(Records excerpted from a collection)
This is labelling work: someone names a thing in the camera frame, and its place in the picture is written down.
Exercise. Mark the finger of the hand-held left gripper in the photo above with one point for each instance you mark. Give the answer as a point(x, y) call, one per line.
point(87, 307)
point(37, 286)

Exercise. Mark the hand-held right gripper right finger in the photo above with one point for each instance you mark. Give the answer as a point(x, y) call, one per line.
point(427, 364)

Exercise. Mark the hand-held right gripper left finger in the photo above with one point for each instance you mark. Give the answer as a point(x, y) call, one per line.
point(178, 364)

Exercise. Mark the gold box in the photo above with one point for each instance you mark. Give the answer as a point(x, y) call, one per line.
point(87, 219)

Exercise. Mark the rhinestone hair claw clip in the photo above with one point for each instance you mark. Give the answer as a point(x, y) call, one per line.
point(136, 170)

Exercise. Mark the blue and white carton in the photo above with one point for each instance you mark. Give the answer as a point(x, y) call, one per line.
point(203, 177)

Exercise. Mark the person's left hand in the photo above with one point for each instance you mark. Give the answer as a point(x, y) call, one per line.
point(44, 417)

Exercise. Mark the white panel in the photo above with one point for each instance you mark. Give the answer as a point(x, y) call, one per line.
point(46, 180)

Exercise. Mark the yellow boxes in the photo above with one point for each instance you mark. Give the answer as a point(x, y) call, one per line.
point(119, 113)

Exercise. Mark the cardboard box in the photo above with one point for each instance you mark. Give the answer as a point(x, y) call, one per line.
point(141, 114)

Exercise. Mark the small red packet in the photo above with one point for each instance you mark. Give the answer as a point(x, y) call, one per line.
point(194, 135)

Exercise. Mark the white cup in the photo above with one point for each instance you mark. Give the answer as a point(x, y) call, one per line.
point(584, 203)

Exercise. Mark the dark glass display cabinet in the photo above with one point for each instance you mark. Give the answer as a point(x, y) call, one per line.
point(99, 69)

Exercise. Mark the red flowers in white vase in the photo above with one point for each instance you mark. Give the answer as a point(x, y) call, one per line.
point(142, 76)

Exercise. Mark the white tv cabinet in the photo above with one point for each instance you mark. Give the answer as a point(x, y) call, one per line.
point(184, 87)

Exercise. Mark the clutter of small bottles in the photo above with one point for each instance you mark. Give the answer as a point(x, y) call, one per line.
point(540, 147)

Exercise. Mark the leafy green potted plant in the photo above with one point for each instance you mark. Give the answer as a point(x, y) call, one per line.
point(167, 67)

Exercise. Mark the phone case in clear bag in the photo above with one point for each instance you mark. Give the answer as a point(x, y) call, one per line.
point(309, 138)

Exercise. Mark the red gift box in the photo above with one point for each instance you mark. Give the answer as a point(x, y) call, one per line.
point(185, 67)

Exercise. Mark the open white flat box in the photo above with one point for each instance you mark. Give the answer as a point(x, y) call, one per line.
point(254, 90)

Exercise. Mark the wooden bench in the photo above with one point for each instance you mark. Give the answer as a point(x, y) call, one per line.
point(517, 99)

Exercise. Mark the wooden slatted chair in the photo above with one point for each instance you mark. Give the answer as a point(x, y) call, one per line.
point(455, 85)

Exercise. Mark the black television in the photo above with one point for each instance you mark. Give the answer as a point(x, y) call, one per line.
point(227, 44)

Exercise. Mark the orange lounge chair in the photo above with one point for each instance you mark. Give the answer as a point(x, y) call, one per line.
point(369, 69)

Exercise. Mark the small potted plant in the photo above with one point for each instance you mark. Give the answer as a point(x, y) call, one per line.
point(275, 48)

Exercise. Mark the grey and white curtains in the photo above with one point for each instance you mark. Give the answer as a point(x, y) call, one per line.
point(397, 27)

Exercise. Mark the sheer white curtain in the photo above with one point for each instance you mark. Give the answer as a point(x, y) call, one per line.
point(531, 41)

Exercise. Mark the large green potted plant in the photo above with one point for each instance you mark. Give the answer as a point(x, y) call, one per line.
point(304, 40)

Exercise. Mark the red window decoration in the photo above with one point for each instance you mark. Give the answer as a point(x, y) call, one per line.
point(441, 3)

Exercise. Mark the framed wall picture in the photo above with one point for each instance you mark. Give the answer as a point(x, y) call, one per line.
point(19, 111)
...
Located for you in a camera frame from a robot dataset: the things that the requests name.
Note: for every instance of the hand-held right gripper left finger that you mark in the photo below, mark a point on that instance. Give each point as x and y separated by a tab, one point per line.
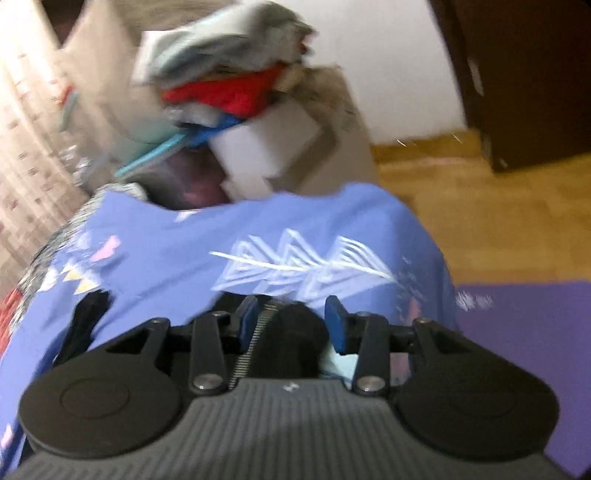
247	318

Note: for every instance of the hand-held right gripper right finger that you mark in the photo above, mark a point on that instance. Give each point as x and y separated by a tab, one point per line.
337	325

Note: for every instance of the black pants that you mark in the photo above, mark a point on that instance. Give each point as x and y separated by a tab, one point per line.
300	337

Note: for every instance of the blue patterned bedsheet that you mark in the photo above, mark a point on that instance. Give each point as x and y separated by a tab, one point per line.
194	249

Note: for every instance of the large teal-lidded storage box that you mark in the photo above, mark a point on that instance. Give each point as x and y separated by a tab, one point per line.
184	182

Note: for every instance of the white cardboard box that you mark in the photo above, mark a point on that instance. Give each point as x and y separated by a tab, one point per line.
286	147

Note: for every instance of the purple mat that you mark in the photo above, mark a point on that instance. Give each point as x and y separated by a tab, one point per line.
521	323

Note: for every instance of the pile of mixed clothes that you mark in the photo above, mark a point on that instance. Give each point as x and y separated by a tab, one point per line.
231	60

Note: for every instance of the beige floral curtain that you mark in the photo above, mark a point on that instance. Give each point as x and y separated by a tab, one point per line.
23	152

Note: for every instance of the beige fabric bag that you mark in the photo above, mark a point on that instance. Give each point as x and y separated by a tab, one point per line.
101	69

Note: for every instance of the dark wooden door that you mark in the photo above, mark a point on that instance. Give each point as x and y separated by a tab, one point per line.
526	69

> [TASK DESCRIPTION]
Filter the preceding entries down to the lines with "camera".

> [OUTPUT BELOW]
This is labelling work: someone names a thing in the camera frame, and its place in the picture is written down.
Located for you in a camera frame from a robot dataset: the things that the requests name.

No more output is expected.